### TASK
Every line of the following records that includes "instance" should be copied.

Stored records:
-------------------------

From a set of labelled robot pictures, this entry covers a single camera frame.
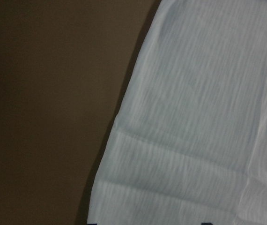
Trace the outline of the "light blue button shirt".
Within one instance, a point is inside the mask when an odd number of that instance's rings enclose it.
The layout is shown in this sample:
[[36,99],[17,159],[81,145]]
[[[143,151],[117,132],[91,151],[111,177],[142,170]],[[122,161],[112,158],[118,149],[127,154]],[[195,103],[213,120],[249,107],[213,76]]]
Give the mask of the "light blue button shirt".
[[267,225],[267,0],[163,0],[88,224]]

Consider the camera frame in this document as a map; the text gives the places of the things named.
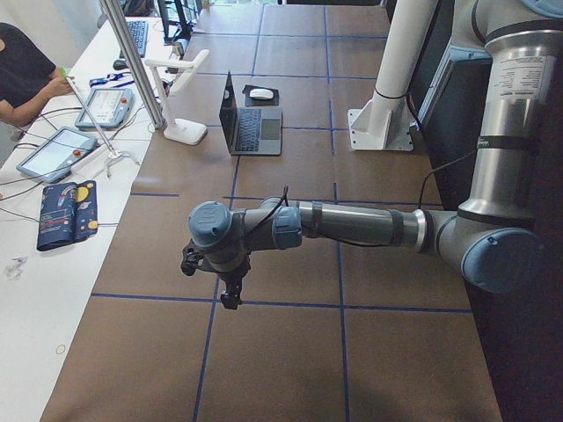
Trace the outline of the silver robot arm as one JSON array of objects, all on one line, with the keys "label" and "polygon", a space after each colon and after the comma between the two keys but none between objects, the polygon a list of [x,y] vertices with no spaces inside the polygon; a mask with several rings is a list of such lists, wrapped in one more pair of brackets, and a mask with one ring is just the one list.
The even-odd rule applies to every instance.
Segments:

-------------------------

### SOLUTION TO THE PROBLEM
Within one instance, a point is inside the mask when an odd number of that instance's rings enclose it.
The even-odd rule applies to every instance.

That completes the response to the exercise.